Exercise details
An exact copy of all the data below is needed, without its pictures.

· · · ·

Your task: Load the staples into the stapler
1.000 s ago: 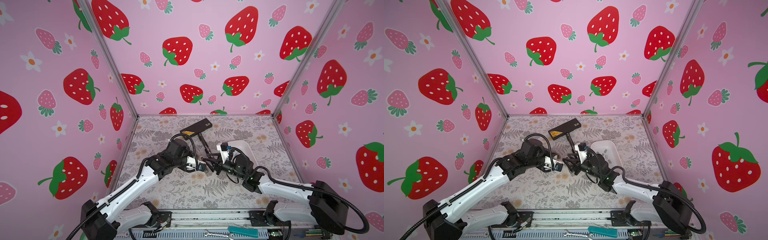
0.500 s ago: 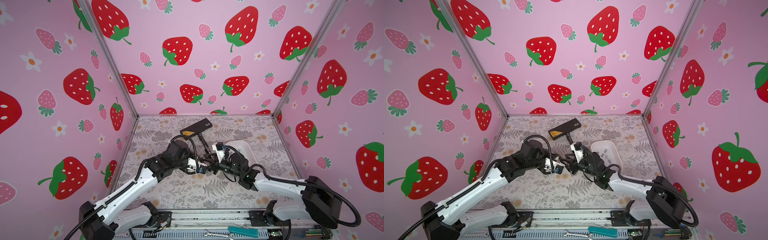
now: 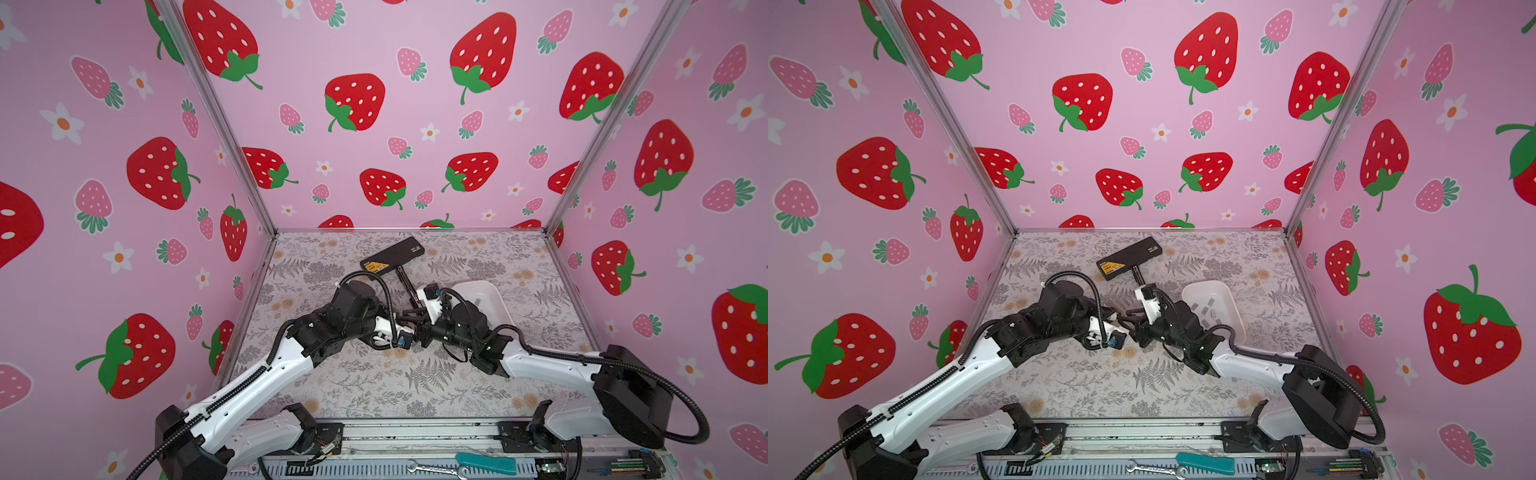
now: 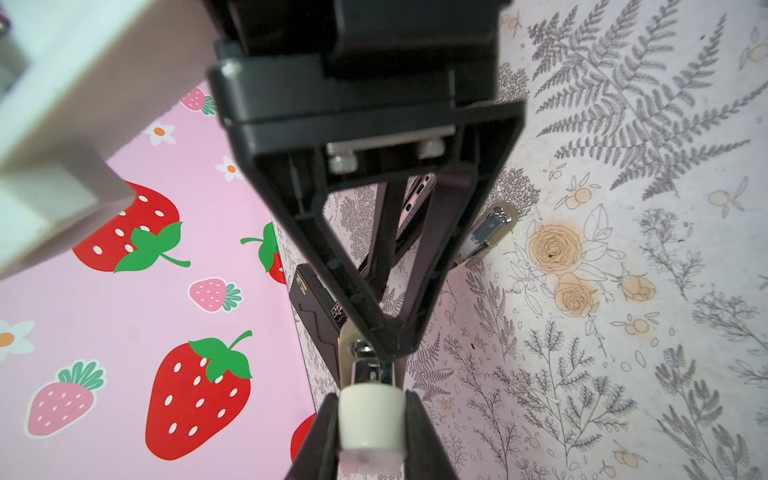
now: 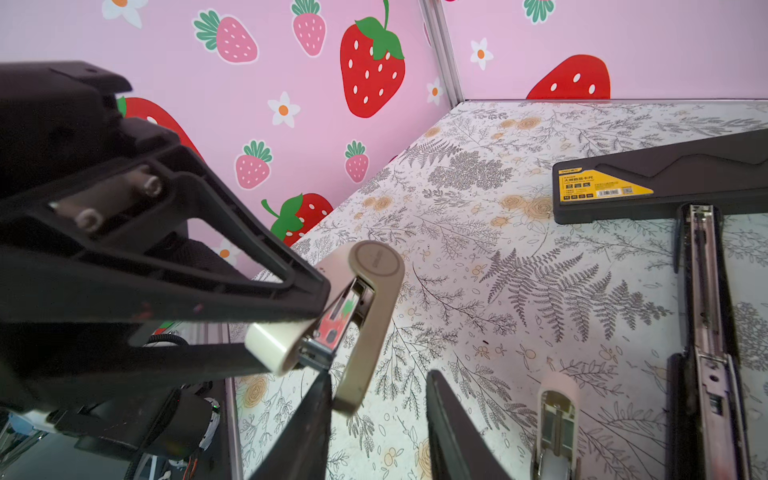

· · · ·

Result for this exercise
Your task: Load the staples into the stapler
1.000 s ago: 
0.500 s ago: 
now: 
now: 
now: 

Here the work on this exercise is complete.